§ Your assignment
Sort through the listing below and keep each line with the word "yellow". Copy those.

§ Exercise materials
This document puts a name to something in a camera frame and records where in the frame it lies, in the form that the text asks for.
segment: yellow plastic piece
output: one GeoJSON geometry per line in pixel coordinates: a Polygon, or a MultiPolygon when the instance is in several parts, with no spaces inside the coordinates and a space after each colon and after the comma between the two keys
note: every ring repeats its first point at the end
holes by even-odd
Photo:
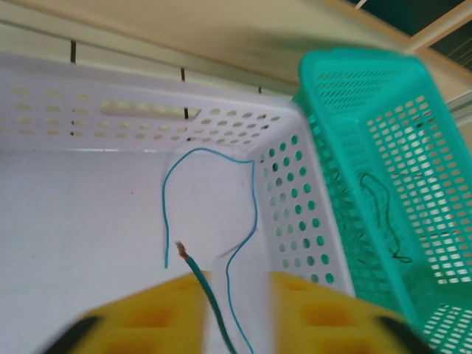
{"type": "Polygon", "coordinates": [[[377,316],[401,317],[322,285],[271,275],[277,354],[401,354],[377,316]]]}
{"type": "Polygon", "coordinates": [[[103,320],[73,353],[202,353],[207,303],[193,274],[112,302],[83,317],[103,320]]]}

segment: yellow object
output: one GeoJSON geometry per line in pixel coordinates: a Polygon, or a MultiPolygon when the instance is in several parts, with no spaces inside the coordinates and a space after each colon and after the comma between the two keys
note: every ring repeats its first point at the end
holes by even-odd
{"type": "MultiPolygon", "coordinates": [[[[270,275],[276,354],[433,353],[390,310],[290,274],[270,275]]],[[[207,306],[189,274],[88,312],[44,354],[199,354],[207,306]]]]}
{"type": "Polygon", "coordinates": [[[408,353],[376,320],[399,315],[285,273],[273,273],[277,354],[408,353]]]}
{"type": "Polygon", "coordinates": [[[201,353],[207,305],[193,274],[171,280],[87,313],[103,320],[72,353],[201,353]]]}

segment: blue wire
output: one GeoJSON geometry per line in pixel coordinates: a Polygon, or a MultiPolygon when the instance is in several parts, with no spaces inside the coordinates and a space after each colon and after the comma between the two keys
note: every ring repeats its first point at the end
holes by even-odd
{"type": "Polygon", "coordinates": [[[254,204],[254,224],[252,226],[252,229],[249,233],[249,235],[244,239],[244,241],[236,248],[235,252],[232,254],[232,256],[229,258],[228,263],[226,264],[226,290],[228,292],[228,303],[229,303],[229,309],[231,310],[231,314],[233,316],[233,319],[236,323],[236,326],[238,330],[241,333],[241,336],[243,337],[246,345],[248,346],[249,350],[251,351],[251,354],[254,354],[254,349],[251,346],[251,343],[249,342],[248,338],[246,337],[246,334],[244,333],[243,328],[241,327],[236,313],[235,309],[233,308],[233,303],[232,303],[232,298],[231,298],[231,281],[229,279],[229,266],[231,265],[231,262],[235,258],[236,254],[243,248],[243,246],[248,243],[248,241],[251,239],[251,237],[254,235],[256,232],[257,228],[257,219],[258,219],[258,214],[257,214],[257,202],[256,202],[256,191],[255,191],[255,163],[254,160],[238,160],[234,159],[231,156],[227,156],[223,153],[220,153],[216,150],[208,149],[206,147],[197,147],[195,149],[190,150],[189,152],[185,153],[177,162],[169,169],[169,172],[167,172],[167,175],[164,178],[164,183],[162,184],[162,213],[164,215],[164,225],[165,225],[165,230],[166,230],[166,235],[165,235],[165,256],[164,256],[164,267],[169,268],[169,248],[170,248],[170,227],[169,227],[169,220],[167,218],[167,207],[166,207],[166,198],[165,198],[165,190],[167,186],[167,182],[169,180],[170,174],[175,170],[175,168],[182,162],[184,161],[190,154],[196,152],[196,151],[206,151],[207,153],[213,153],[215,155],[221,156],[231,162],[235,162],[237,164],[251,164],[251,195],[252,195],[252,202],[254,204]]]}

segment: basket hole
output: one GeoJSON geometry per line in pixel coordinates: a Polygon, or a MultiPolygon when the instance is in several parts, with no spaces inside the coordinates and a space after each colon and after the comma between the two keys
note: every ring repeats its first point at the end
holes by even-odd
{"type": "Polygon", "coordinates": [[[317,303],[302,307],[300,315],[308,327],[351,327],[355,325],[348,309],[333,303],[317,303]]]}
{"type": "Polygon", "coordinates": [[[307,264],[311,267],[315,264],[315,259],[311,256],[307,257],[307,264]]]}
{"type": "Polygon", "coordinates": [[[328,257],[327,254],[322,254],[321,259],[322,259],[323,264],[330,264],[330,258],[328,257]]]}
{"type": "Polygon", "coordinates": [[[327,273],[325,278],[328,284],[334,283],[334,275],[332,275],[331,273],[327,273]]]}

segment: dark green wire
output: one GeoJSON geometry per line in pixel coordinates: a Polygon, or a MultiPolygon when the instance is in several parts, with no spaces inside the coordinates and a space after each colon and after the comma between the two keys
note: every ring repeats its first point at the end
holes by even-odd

§ Task response
segment: yellow plastic piece
segment: yellow object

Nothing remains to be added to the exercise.